I finally did it after years of hovering on the edge and watching from the sidelines, and even now it feels strange to say it out loud that I am finally an Apple user and that I bought an iPhone 17 Pro.
For a long time, this was only a quiet dream that lived in the background of my working life. When I first started working, it felt like almost everyone around me already had expensive cellphones, and they carried them with an ease that made it seem completely normal. My colleagues would place their phones on the table during breaks or meetings, and I could not help but see them as upgraded professionals, as people who had reached a level I had not yet touched.
That was when the thought of owning an iPhone first settled in me, not loudly or urgently, but in a way that lingered and stayed. It became one of those unspoken wants you carry quietly, the kind you hesitate to name because you are not sure if wanting it is reasonable or shallow or even allowed.
Over time, the habit followed me outside of work. Whenever I was out, I noticed what phones people were holding, whether in cafés, on public transport, or while waiting in lines, and without meaning to I started making small calculations in my head. I wondered what kind of job they had, how long they had been working, and how they could afford what they were carrying, and it was not admiration exactly and not envy either, but something in between that I never fully learned how to name.

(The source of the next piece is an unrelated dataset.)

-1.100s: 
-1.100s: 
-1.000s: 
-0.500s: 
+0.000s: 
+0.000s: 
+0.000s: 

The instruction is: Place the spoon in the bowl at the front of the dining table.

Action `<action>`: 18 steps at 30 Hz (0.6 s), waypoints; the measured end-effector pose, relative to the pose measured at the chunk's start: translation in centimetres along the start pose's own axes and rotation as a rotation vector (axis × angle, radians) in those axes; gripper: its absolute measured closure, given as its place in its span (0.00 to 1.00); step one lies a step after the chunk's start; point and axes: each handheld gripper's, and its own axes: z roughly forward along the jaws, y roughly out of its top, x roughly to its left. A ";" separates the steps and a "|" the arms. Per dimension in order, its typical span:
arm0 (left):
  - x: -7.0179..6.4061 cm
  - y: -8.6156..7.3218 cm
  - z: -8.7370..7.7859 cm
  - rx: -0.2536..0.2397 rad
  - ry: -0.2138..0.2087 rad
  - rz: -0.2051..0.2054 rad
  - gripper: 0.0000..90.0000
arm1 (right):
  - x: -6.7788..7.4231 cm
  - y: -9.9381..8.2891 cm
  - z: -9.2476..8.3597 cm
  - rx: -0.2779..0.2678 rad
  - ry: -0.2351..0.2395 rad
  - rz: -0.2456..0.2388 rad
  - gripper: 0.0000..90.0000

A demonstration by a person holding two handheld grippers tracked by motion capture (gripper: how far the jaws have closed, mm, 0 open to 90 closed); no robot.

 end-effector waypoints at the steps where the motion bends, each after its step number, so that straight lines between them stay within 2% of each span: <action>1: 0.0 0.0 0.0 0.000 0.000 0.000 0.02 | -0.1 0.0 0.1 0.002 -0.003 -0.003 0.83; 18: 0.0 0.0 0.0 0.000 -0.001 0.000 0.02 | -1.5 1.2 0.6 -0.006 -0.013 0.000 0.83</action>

Back then, I often told myself that I did not need an iPhone, and that was true for who I was at the time. I was surviving, focusing on responsibilities, choosing what was practical and necessary over what felt indulgent, and slowly building stability in the only way I knew how.
Still, there were moments of self-pity that arrived quietly and without explanation. There were days when I wondered why I always seemed to be choosing later, upgrading later, and arriving later than everyone else, and I never really talked about it because I could not even explain to myself why it mattered as much as it did.
Now, I finally have my own.
What surprised me was how quietly everything shifted after that. I stopped scanning rooms to see what people were holding in their hands, and I stopped doing mental math about other people’s lives and incomes. The comparison faded without effort, and the self-pity loosened its grip, not because my life suddenly transformed, but because I no longer felt like I was standing outside something I wanted.
Buying this phone is not about status and it is not about keeping up, but about recognizing that I am no longer in the same place I was when the dream first started. I am no longer just surviving, and I am allowed to choose ease where I can without feeling the need to justify it.
Unboxing it surprised me in a way I did not expect, and I felt genuinely giddy and excited, like I was holding something I had imagined for so long and could finally touch. I caught myself smiling at the smallest details, taking my time with it, and savoring the moment instead of rushing through it, and for once I let myself enjoy the excitement without downplaying it or telling myself it was silly.
This is what Miss and Mess has always been about for me, not perfection and not perfect timing, but the life that continues beneath the mess after so many misses.
Buying an iPhone 17 Pro did not erase my past or suddenly make me more successful or more healed, but it marked a moment of arrival, not to a destination, but to myself.
Now, I no longer have to look at other people’s phones and wonder where I stand. - MESSY E.